Sem demora, e seguindo os diferenciais das equações, movi meu corpo para um lado, como uma onda, e meu braço na direção contrária, como uma placa plana paralela, até arrancar do peito do meu rival o ponto decisivo.

O ponto da Vitória.

Olhei para a plateia. A ruiva estava ali. Ela não me mandou um beijinho. Ficou de boca aberta, com as mãos no peito, emocionada.

Tentei piscar para ela, mas meus olhos não se mexiam.

Estranho.

Não importava, pois eu tinha acabado de conquistar três donzelas: Vitória, Maria e Glória. Todas minhas, comemorando os três pontos, resultantes dos três atos pensamênticos.

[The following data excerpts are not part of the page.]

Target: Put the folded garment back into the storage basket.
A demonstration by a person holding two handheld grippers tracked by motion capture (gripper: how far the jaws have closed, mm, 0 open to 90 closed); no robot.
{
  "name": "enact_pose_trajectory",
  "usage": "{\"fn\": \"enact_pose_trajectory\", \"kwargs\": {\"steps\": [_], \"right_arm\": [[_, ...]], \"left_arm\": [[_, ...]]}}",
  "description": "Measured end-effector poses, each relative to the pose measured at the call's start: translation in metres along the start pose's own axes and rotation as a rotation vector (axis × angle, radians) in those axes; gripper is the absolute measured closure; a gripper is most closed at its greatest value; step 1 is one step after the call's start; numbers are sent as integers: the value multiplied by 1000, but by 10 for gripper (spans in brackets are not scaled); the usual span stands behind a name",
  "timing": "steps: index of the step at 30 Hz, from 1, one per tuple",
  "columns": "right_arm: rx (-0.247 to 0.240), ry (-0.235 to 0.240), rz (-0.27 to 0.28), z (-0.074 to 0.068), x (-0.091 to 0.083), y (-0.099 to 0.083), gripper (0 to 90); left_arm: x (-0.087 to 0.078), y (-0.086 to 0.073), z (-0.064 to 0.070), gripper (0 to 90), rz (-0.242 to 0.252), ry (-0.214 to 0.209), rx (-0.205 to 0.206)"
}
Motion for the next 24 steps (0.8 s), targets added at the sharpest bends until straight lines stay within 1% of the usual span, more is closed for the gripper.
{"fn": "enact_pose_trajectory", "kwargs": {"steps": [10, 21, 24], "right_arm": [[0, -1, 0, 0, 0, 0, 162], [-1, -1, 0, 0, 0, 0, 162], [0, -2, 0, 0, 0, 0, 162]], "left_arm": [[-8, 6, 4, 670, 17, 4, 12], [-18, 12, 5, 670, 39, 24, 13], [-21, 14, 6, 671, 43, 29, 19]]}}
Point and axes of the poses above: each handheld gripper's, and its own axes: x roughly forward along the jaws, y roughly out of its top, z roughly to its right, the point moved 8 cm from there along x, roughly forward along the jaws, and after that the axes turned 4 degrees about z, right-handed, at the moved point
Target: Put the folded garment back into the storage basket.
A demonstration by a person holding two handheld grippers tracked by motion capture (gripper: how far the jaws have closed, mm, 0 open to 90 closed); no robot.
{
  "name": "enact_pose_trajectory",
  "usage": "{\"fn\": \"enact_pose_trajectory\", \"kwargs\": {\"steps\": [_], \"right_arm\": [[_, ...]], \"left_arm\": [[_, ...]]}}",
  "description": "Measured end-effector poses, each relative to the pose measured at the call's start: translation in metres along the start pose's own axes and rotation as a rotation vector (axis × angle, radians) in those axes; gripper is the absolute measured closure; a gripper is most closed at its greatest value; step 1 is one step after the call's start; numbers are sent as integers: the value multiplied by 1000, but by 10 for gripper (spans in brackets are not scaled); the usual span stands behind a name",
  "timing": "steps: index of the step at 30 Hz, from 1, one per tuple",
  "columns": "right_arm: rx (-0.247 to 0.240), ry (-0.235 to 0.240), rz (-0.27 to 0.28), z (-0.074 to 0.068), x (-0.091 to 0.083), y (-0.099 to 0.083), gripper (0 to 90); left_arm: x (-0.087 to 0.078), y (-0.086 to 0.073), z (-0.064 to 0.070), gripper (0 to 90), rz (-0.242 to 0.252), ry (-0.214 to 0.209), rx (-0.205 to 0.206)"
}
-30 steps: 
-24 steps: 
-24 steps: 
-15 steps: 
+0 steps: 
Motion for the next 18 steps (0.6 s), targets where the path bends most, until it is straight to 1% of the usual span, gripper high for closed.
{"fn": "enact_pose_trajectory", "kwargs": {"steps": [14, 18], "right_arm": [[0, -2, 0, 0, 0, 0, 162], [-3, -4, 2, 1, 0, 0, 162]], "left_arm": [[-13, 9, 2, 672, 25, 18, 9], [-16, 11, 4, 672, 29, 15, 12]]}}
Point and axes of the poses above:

Posso até ver meu troféu. Vai ser uma miniatura de um homenzinho empunhando uma espada. Folheada a ouro. Na base, vai ter uma plaquinha dourada onde vai estar escrito: “O esgrimista que venceu seu rival com a força de seu pensamento.”

Fecho os olhos, sem fechá-los. Tudo ficou escuro. Só restam três estrelas, brilhando para mim:

Vitória, Maria e Glória!

***

— Nocaute! Fim de luta! E que luta, meus amigos. O que achou do soco final, Galvão?

— O desafiante caiu como uma tábua. Mas também, ele já estava visivelmente desnorteado. Vamos acompanhar no replay, Cléber?

— Vamos.

— Você, que está sintonizando agora no Canal do Boxe, não, não está vendo errado! A luta acaba de terminar no primeiro round, com nocaute. A disputa pelo cinturão dos meio-médios terminou com vitória do atual campeão em três socos!

— É isso aí, Galvão. O campeão precisou dar apenas três socos, mas que socos, não?

— Três marretadas, isso sim! No começo, os dois boxeadores se estudaram bastante. Muita movimentação e jogo de pernas. E o desafiante até que acertou alguns golpes, mas nessa hora, humm… olha aí, foi agora! Nessa hora, esse soco cruzado aí, parece que mudou tudo, não é, Cléber?

— Sem dúvida, Galvão. O treinador dele até gritou um “Direita” e um palavrão, mas o desafiante não conseguiu esquivar a tempo.

— Você diria que ele viu estrelas nessa hora, Cléber?

— Com certeza! Ele viu estrelas, viu cometas, viu asteróides, viu de tudo, hahaha!

— E o que achou da mudança de estratégia que o desafiante adotou depois disso?

— Eu sinceramente não entendi, Galvão! Ele ficou com uma mão na cintura e outra esticada para a frente. Eu nunca vi ninguém lutar boxe desse jeito. Parecia que estava lutando outra modalidade, sei lá.

— E aí veio o segundo golpe. Vamos acompanhar no replay… olhaí. Um direto. Deve ter doído, não?

— Ah, doeu. Nessa hora ele começou a girar, olha! Parecia uma bailarina, completamente desnorteado, coitado.

— Eu achei que ele ia cair, mas ele ficou girando, girando… Aliás, o juiz deveria ter encerrado o combate ali ou não? Qual sua opinião, Cléber?

— Deveria ter encerrado, com certeza. Não havia mais condições de luta. O desafiante estava com o rosto todo ensanguentado, não devia estar enxergando mais nada.

— Pois é, mas a regra é clara. A luta só termina quando acaba, não é mesmo? E acabou com o terceiro soco, um gancho, direto no queixo. Espirrou suor e sangue por todo lado! Aí acabou, né? O rapaz ficou paralisado no chão, olhando pro nada.

— É, vamos rezar para que não tenha acontecido nada de grave.

— Com certeza. E vamos encerrando por aqui. Muito obrigado pela sua audiência, querido telespectador. Até a próxima!